Raw data:
= Beginning of Section =
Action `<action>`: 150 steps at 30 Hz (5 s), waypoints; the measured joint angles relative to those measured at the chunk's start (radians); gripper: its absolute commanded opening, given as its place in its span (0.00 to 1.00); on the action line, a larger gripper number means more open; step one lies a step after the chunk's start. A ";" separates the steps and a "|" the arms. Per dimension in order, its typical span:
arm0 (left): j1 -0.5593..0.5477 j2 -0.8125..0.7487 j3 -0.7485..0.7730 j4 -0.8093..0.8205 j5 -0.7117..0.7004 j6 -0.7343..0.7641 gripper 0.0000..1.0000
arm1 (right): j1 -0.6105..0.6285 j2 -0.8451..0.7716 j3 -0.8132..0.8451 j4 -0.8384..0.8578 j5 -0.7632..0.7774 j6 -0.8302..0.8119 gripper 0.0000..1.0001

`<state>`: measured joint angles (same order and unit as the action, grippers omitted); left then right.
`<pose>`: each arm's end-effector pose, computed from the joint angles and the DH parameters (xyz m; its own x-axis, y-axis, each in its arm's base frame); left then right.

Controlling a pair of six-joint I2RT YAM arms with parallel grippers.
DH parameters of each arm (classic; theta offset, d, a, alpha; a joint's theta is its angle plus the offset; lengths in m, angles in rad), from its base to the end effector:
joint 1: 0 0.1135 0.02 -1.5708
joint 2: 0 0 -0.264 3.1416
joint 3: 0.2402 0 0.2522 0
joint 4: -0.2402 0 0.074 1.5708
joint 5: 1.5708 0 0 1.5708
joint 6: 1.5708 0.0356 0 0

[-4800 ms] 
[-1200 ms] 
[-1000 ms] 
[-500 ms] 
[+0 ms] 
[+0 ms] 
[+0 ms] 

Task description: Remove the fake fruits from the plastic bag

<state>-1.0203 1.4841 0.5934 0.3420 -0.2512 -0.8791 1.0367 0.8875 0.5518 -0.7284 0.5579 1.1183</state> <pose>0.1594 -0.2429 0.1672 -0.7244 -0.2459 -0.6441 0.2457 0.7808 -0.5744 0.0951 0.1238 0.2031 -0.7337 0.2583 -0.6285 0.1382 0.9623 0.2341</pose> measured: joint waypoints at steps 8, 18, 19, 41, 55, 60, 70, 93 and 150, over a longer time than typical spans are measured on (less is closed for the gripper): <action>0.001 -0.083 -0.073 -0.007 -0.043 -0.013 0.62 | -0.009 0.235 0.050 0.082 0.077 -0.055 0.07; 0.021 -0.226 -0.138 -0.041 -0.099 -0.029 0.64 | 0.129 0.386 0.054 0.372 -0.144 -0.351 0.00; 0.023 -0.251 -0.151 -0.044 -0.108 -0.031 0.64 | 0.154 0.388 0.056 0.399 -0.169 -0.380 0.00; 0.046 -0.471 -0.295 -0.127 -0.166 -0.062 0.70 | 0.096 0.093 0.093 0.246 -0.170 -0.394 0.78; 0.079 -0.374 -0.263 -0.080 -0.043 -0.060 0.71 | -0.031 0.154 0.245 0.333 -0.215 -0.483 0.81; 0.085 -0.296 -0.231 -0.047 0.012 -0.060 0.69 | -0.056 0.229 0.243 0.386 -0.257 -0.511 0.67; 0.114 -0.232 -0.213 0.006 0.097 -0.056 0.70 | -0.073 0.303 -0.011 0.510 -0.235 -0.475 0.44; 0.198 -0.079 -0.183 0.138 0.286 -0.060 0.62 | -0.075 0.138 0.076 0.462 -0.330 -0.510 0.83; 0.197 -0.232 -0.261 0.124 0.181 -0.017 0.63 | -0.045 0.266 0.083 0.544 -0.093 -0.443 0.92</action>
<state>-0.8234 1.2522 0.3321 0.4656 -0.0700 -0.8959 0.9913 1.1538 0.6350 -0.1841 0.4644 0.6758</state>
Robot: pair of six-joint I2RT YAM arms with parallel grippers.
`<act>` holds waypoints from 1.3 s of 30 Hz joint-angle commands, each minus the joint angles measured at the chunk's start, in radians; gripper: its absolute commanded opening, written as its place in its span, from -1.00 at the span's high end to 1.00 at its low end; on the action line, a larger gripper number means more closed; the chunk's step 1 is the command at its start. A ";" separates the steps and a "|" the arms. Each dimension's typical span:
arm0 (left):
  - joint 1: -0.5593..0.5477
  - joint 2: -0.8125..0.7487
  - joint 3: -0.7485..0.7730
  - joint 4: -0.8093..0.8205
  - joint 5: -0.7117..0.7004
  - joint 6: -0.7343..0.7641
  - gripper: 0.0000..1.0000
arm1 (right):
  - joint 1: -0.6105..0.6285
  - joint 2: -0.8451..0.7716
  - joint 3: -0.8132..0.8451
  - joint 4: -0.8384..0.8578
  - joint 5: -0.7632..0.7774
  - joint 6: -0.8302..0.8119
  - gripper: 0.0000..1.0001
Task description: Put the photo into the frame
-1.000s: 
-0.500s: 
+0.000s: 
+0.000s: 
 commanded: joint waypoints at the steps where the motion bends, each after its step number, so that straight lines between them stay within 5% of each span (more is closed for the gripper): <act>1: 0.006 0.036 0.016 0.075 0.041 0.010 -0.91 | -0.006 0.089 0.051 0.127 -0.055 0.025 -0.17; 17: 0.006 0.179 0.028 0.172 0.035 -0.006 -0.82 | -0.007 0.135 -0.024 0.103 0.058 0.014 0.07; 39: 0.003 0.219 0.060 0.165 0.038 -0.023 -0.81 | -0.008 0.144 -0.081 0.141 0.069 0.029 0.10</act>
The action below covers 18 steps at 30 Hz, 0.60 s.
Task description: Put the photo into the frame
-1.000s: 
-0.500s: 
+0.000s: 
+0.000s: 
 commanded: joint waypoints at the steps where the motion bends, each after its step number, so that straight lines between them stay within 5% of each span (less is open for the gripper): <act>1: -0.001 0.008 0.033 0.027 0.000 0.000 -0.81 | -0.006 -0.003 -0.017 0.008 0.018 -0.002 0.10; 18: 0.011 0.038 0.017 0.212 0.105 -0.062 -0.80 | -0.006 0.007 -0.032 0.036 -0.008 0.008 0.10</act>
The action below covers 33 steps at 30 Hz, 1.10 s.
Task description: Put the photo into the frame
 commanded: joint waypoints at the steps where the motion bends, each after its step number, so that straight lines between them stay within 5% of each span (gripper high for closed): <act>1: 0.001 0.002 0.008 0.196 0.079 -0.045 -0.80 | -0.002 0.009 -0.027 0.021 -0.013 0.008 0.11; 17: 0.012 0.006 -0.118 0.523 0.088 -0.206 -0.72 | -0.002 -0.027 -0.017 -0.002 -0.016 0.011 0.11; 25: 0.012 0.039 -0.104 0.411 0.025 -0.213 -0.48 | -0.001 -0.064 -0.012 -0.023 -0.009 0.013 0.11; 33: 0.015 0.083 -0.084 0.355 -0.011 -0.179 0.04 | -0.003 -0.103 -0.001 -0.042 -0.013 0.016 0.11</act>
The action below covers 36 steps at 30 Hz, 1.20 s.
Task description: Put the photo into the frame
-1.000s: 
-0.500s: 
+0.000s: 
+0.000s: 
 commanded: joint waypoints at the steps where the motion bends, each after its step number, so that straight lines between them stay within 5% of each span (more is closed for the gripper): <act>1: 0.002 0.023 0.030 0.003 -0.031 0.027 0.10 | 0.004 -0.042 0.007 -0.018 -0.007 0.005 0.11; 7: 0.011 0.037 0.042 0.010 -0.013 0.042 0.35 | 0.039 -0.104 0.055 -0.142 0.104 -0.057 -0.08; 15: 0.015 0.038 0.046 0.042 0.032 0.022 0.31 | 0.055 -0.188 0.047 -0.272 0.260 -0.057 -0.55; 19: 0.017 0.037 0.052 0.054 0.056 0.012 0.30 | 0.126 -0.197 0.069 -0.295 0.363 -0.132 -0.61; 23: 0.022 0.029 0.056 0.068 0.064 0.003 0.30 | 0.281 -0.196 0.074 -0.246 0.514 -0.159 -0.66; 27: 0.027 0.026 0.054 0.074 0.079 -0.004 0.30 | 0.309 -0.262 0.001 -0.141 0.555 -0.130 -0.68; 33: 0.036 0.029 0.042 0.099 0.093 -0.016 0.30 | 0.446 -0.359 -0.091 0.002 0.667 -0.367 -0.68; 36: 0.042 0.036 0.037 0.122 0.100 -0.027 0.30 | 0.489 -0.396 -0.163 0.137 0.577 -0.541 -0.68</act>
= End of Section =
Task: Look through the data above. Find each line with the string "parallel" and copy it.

Your solution:
Controlling a pair of six-joint I2RT YAM arms with parallel grippers.
Robot: pair of six-joint I2RT YAM arms with parallel grippers.

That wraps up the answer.